Differences in the effect of angiotensin-converting enzyme inhibitors on the rate of endothelial cell apoptosis: in vitro and in vivo studies.

作者信息

Ceconi C, Francolini G, Bastianon D, Gitti G L, Comini L, Ferrari R

机构信息

Department of Cardiology, University of Ferrara, Corso Giovecca 203, 44100, Ferrara, Italy.

出版信息

Cardiovasc Drugs Ther. 2007 Dec;21(6):423-9. doi: 10.1007/s10557-007-6068-5. Epub 2007 Nov 15.

Abstract

AIM

An imbalance between endothelial apoptosis and regeneration is one of the initiating events in atherosclerosis.

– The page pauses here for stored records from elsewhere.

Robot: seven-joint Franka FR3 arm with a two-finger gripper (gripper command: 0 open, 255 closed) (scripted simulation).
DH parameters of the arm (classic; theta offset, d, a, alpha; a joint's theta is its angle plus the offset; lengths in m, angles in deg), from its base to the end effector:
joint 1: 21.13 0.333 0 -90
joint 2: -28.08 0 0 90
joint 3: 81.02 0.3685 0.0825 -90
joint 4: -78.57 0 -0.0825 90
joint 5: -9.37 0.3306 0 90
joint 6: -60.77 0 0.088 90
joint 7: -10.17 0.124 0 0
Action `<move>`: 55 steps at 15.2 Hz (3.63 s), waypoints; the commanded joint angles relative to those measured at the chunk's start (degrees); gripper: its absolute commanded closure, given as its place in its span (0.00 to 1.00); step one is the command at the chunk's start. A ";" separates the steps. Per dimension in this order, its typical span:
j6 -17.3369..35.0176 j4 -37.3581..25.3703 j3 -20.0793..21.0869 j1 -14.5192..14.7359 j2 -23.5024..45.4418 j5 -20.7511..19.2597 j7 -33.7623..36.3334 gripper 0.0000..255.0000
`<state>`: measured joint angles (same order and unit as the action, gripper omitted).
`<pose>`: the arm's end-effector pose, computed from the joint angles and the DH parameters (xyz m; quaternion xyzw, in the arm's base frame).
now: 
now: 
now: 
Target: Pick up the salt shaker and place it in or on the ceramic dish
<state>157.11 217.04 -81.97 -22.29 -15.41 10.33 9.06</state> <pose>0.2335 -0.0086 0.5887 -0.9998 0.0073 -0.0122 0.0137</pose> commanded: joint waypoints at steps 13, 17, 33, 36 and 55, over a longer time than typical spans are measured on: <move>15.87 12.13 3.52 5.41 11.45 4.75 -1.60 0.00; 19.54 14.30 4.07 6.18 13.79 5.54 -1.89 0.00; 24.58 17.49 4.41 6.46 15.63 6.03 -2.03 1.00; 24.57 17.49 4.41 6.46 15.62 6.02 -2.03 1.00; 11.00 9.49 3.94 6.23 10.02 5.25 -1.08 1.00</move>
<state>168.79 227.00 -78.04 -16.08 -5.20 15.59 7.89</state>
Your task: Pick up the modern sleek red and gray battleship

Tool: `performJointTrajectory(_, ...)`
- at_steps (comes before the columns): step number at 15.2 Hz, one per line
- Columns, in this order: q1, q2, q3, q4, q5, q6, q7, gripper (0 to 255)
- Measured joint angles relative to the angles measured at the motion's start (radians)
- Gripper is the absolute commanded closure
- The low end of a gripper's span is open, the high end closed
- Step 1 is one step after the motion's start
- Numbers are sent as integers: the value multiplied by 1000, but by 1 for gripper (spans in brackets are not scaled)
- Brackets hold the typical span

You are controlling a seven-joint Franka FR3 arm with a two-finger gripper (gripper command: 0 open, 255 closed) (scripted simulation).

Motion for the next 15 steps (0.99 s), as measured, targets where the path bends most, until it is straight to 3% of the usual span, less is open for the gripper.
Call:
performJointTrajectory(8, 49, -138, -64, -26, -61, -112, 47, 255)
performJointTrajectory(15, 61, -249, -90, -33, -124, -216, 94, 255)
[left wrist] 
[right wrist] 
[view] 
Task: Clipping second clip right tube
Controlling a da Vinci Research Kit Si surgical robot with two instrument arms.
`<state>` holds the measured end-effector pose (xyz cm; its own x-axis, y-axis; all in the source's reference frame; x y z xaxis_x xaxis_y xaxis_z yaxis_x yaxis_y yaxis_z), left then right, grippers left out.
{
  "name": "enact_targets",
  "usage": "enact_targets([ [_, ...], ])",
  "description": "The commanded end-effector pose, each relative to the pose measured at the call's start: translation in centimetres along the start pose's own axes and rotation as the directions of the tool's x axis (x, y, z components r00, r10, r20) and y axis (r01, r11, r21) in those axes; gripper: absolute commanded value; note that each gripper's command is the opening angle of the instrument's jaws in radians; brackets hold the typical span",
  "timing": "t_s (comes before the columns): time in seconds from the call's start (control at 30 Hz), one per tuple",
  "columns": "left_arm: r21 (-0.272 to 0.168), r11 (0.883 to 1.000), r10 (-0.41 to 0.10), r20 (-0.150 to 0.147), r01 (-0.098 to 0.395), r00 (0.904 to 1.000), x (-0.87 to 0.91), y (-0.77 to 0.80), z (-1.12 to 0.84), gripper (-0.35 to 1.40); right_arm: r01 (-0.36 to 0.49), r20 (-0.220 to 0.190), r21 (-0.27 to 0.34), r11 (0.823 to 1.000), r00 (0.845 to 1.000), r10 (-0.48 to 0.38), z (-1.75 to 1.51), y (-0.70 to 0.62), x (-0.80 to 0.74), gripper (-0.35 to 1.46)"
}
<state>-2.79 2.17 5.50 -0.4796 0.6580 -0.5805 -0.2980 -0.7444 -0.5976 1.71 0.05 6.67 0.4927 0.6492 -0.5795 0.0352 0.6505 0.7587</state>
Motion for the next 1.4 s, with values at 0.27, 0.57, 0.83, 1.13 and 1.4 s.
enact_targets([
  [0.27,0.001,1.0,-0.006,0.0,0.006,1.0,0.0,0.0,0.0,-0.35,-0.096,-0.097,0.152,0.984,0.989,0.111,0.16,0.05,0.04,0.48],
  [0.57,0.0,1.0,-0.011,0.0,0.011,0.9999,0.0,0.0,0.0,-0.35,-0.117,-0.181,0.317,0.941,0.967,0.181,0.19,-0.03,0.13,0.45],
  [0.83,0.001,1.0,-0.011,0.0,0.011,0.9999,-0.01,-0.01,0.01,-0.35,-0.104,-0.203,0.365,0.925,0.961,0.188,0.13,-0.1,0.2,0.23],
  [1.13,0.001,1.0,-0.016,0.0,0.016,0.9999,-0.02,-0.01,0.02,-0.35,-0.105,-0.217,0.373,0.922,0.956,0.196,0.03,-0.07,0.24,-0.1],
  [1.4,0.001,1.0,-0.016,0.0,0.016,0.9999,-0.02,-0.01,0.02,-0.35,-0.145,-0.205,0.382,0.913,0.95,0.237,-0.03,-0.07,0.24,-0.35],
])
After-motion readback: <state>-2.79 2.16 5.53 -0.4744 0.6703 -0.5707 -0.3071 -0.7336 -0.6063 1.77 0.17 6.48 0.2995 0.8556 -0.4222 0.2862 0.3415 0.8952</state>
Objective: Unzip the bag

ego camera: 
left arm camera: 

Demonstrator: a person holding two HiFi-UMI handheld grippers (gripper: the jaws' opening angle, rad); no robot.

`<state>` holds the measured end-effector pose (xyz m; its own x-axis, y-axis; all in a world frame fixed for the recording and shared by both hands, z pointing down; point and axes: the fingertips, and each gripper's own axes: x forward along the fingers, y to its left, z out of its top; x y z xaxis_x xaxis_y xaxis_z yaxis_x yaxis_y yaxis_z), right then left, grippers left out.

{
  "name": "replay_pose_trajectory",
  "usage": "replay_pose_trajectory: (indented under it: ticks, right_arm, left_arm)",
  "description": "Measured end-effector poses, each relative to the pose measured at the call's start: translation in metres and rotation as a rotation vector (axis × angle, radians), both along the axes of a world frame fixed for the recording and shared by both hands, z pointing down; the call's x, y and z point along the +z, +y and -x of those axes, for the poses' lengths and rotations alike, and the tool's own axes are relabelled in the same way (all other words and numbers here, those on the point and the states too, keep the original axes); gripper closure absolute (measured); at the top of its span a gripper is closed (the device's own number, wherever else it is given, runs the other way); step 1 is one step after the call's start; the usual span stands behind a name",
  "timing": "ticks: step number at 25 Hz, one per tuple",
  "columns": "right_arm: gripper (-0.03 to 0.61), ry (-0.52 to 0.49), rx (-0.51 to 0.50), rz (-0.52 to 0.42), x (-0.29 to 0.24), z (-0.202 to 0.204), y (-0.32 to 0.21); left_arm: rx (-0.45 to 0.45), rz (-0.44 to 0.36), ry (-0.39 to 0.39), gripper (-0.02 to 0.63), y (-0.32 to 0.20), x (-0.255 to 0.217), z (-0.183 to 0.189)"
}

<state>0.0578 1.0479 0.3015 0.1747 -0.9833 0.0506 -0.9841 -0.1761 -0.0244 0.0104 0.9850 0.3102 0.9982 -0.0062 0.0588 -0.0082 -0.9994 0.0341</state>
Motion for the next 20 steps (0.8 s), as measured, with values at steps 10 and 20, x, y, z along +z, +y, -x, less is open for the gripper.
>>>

Angiotensin-converting enzyme (ACE) inhibition corrects the endothelial dysfunction observed in coronary artery disease, and this could be the consequence of a reduction in the rate of endothelial apoptosis. The aim of this study was to investigate the effect of different ACE inhibitors on endothelial apoptosis.

METHODS

We examined the effect of five ACE inhibitors (enalapril, perindopril, quinapril, ramipril, and trandolapril) on the rate of endothelial apoptosis, either in vitro in human umbilical vein endothelial cells (HUVECs), using a serum deprivation method to induce apoptosis, or in vivo in rats, inducing apoptosis via endotoxic shock with Escherichia coli lipopolysaccharides (LPS).

RESULTS

We were unable to detect any significant effect of ACE inhibition on the rate of in vitro endothelial apoptosis at concentrations ranging from 5 x 10(-8) to 10(-6) M. In contrast, chronic in vivo administration of ACE inhibitors to rats at dosages that had similar hypotensive effects reduced the rate of LPS-induced apoptosis significantly for perindopril (P < 0.001) and nonsignificantly for the other ACE inhibitors. The order of potency of the ACE inhibitors tested was perindopril > ramipril >> quinapril = trandolapril = enalapril, with significant differences between perindopril and quinapril (P < 0.01), trandolapril (P < 0.001), and enalapril (P < 0.001). The difference between perindopril and ramipril did not reach significance.

CONCLUSION

Our experiments suggest differences between ACE inhibitors in terms of inhibition of endothelial apoptosis in vivo.

摘要

目的

内皮细胞凋亡与再生之间的失衡是动脉粥样硬化的起始事件之一。血管紧张素转换酶(ACE)抑制可纠正冠心病中观察到的内皮功能障碍,这可能是内皮细胞凋亡率降低的结果。本研究的目的是探讨不同ACE抑制剂对内皮细胞凋亡的影响。

方法

我们研究了五种ACE抑制剂(依那普利、培哚普利、喹那普利、雷米普利和群多普利)对内皮细胞凋亡率的影响,体外实验使用人脐静脉内皮细胞(HUVECs),采用血清剥夺法诱导凋亡;体内实验使用大鼠,通过大肠杆菌脂多糖(LPS)内毒素休克诱导凋亡。

结果

在5×10⁻⁸至10⁻⁶M的浓度范围内,我们未检测到ACE抑制对体外内皮细胞凋亡率有任何显著影响。相比之下,以具有相似降压效果的剂量对大鼠进行ACE抑制剂的慢性体内给药,培哚普利可显著降低LPS诱导的凋亡率(P < 0.001),其他ACE抑制剂则无显著降低。所测试的ACE抑制剂的效力顺序为培哚普利>雷米普利>>喹那普利 =群多普利 =依那普利,培哚普利与喹那普利(P < 0.01)、群多普利(P < 0.001)和依那普利(P < 0.001)之间存在显著差异。培哚普利与雷米普利之间的差异未达到显著水平。

结论

我们的实验表明,ACE抑制剂在体内抑制内皮细胞凋亡方面存在差异。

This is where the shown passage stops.